Use L'Hospital to determine the following limit. Use exact values. \[ \lim _{x \rightarrow 0^{+}} x \ln x= \]

Step 1 ：The given limit is of the form 0*infinity, which is an indeterminate form. We can rewrite the expression as a fraction and then apply L'Hospital's rule.
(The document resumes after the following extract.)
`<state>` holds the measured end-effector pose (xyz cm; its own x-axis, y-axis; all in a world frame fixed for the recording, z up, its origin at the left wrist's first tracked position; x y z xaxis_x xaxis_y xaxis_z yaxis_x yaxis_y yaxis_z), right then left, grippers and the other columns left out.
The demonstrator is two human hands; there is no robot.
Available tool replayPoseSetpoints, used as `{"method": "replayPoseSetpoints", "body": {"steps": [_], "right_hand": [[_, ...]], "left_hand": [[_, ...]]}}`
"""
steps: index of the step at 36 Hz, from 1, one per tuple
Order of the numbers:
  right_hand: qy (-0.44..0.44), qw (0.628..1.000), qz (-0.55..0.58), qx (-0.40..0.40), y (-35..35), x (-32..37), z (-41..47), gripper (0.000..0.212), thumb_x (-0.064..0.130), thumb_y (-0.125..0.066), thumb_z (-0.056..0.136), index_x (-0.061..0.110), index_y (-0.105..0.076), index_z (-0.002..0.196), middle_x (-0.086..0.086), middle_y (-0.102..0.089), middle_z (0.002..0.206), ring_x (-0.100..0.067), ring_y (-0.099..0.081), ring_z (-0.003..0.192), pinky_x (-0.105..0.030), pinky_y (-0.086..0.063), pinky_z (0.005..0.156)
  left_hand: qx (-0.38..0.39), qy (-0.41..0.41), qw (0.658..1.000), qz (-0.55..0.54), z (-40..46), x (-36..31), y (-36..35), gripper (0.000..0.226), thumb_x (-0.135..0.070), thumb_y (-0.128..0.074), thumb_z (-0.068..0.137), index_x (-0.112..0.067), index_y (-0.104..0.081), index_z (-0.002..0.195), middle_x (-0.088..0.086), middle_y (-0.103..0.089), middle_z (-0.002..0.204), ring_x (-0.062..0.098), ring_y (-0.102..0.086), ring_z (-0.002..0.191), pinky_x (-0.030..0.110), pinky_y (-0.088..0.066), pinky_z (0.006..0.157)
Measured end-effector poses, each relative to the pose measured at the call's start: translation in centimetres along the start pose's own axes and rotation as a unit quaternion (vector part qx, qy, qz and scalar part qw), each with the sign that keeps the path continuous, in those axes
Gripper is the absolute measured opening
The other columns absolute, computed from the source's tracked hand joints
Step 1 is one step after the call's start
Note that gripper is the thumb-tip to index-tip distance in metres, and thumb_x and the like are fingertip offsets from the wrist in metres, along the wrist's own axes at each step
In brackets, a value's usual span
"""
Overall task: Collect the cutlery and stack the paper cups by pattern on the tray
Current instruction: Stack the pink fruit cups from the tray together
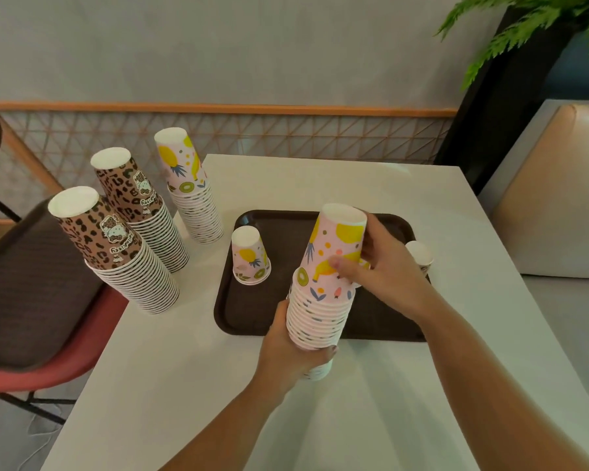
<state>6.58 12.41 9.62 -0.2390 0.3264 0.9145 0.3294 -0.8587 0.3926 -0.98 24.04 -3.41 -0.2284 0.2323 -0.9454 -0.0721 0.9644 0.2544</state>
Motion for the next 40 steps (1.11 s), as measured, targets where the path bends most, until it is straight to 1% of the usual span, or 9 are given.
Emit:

L'Hospital's rule states that the limit of a ratio of two functions as x approaches a certain value is equal to the limit of the ratios of their derivatives, provided the limit of the original functions is an indeterminate form.

Step 2 ：Rewrite the function as a ratio first: \(\frac{\ln x}{\frac{1}{x}}\).

Step 3 ：Find the derivative of the numerator and the denominator. The derivative of \(\ln x\) is \(\frac{1}{x}\) and the derivative of \(\frac{1}{x}\) is \(-\frac{1}{x^2}\).

Step 4 ：Apply L'Hospital's rule: \(\lim _{x \rightarrow 0^{+}} \frac{\ln x}{\frac{1}{x}} = \lim _{x \rightarrow 0^{+}} \frac{\frac{1}{x}}{-\frac{1}{x^2}}\).

Step 5 ：Simplify the expression to find the limit: \(\lim _{x \rightarrow 0^{+}} -x = 0\).

Step 6 ：The limit of the function as x approaches 0 from the right is \(\boxed{0}\).